→ Activity
Once the line with "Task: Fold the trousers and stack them" is found in the entries below, print it and each following line exactly, stopping after the line with "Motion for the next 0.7"; print nothing else.

→ Information provided
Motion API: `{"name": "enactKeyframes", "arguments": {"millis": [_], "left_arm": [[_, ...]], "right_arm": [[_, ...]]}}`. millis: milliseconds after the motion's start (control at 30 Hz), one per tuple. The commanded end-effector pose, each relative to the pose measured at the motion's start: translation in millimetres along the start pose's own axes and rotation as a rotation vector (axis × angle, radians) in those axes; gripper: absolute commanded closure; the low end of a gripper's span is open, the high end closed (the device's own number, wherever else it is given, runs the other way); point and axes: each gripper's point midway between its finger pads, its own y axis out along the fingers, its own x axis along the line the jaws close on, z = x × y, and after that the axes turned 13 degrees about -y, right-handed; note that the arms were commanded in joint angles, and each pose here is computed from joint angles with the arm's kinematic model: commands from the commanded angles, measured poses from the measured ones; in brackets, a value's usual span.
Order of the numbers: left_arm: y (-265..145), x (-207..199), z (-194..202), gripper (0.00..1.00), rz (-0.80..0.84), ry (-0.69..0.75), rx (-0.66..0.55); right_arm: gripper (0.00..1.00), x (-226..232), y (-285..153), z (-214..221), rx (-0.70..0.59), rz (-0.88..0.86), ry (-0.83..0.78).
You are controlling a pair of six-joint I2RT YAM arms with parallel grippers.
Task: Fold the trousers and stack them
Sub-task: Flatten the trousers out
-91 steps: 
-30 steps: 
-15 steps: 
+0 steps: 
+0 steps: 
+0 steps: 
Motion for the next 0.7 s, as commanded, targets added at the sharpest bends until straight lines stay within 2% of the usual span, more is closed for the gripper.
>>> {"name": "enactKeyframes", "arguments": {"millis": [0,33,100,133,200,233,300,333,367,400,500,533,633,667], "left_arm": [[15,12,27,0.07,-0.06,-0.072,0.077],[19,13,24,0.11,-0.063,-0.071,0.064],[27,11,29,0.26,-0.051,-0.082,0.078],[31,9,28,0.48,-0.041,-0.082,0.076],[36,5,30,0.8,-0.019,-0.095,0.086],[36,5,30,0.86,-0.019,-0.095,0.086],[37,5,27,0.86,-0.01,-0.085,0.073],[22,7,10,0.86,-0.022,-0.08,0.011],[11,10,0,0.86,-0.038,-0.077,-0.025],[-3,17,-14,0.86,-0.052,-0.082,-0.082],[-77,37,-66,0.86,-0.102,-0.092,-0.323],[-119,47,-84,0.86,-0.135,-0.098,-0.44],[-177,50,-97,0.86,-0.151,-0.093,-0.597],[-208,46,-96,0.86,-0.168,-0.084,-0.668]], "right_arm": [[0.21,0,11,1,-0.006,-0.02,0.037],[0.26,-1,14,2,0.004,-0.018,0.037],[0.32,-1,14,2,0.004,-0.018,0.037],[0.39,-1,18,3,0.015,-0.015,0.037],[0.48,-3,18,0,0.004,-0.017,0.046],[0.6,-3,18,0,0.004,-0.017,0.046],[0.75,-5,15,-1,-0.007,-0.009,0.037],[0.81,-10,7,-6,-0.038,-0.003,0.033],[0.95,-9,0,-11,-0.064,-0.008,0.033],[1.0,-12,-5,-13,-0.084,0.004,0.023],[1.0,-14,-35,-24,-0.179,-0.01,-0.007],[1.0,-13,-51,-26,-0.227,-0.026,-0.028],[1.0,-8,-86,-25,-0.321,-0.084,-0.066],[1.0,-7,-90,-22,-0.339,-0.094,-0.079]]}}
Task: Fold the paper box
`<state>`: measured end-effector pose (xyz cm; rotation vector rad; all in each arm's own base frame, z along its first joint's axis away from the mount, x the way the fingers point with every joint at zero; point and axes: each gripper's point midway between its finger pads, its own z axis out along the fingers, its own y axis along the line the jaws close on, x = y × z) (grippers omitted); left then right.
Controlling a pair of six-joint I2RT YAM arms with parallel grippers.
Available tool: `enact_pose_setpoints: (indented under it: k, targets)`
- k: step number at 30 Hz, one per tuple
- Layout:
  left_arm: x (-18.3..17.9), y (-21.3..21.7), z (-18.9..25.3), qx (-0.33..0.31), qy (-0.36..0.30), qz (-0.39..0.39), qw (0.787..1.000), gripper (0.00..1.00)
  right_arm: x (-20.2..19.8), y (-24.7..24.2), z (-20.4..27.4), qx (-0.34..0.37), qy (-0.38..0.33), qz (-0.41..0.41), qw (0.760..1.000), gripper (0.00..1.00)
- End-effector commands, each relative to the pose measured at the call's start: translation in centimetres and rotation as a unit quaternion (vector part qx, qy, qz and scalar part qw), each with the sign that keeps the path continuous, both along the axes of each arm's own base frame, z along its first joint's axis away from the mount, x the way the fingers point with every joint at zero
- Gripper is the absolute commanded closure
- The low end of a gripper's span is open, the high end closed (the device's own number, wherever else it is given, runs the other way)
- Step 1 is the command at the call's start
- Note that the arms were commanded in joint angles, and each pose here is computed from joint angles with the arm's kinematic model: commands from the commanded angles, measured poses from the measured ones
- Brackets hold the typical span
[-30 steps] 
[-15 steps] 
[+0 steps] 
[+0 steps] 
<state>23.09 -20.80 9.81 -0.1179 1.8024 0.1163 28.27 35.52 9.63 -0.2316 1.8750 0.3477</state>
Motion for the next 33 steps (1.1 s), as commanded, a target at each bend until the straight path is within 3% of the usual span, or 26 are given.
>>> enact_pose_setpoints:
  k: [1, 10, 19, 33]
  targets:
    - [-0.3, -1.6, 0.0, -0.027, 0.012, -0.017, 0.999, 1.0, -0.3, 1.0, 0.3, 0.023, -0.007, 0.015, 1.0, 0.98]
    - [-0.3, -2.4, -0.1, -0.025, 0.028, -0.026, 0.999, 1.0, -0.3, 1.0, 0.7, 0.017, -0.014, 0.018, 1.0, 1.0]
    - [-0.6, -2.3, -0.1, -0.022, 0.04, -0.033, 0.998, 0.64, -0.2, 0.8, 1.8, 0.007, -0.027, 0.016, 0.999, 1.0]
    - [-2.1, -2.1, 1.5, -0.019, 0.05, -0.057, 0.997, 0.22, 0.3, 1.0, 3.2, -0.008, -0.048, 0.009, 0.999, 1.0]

→ Result for this task
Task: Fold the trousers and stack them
Sub-task: Flatten the trousers out
-91 steps: 
-30 steps: 
-15 steps: 
+0 steps: 
+0 steps: 
+0 steps: 
Motion for the next 0.7 s, as commanded, targets added at the sharpest bends until straight lines stay within 2% of the usual span, more is closed for the gripper.

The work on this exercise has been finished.